Two Los Angeles-area pharmacy owners have been found guilty for their role in a $35 million scheme to defraud Medicare.
Aleksander Suris, 51, and Maxim Sverdlov, 44, both of Sherman Oaks, California, were each convicted by a jury this week on one count of conspiracy to commit healthcare fraud and one count of conspiracy to commit money laundering, the Department of Justice announced.
Suris was also found guilty of one additional count of conspiracy to commit healthcare fraud and six counts of healthcare fraud, according to DOJ. In addition, both were found not guilty on three more fraud charges.
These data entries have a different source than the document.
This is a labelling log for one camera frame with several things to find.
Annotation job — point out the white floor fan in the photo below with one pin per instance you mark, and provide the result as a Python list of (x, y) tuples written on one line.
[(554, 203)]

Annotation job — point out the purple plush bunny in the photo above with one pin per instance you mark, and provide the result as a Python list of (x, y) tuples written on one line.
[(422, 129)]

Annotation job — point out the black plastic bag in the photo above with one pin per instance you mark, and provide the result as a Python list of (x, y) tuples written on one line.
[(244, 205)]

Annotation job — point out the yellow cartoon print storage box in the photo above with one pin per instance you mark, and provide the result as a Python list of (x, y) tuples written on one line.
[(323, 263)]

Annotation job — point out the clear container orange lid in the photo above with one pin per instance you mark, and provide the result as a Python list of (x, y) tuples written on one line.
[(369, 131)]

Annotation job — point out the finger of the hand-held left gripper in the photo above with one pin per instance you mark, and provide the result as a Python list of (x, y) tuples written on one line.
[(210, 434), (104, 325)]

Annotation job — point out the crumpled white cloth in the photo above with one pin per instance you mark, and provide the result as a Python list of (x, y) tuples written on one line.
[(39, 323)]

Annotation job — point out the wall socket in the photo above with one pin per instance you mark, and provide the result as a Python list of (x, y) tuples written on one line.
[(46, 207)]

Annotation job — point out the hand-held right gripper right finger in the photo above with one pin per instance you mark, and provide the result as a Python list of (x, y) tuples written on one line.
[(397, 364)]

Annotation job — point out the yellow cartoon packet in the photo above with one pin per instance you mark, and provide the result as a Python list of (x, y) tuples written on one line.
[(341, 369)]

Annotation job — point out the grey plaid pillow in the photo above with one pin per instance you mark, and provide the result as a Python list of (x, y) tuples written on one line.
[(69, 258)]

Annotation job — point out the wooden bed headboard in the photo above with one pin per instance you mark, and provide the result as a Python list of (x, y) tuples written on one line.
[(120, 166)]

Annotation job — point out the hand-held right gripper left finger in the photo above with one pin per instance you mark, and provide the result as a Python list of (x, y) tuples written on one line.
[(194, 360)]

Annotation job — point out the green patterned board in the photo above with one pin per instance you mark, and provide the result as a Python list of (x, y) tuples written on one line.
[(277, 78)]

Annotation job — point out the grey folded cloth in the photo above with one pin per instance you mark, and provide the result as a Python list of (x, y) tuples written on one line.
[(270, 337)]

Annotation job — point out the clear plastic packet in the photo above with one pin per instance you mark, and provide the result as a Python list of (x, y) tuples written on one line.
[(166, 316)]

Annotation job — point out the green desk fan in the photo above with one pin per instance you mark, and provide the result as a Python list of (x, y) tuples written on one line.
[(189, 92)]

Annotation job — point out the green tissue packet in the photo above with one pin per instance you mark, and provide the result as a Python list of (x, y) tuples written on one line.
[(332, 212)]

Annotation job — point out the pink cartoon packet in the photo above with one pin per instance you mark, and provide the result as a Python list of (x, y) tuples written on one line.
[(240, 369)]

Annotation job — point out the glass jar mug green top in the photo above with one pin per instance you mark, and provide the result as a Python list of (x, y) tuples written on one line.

From 2012 to 2015, the two men conspired to bill Medicare and Cigna for prescriptions that were not actually dispensed to patients visit their pharmacy, Royal Care Pharmacy, according to evidence president at trial.
The two then collected false invoices for the prescriptions from a co-conspirator to make it look like the prescriptions were purchased and billed properly. The invoices also indicated that Suris and Sverdlov laundered the proceeds from the fraud through the co-conspirator, DOJ said.
The case was brought under the Medicare Strike Force, a fraud enforcement agency formed in 2007. Since its inception, the strike force has charged close to 4,000 defendants in Medicare fraud cases totaling nearly $14 billion.
Under President Donald Trump, health officials have made fraud enforcement a focus and increased enforcement of fraud cases.